EXERCISE
For this exercise, transcribe all the entries exactly as given and omit the images.

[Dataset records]
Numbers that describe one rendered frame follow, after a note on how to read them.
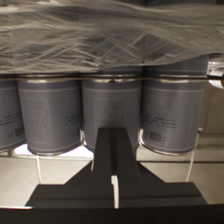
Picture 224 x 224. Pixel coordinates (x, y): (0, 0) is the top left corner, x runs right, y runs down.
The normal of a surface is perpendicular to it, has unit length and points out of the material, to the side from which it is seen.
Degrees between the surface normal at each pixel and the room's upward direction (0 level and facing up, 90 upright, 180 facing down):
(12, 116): 92
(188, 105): 90
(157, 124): 89
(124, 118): 91
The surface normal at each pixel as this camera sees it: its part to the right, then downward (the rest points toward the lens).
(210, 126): 0.01, 0.28
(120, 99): 0.24, 0.27
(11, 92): 0.93, 0.11
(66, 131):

ANSWER TO THE EXERCISE
Numbers that describe one rendered frame follow, after a note on how to read them.
Picture 224 x 224. Pixel coordinates (x, y): (0, 0) is the top left corner, x runs right, y runs down.
The normal of a surface is perpendicular to it, has unit length and points out of the material, to the side from which it is seen.
Degrees between the surface normal at each pixel and the room's upward direction (0 level and facing up, 90 upright, 180 facing down):
(12, 116): 92
(188, 105): 90
(157, 124): 89
(124, 118): 91
The surface normal at each pixel as this camera sees it: its part to the right, then downward (the rest points toward the lens).
(210, 126): 0.01, 0.28
(120, 99): 0.24, 0.27
(11, 92): 0.93, 0.11
(66, 131):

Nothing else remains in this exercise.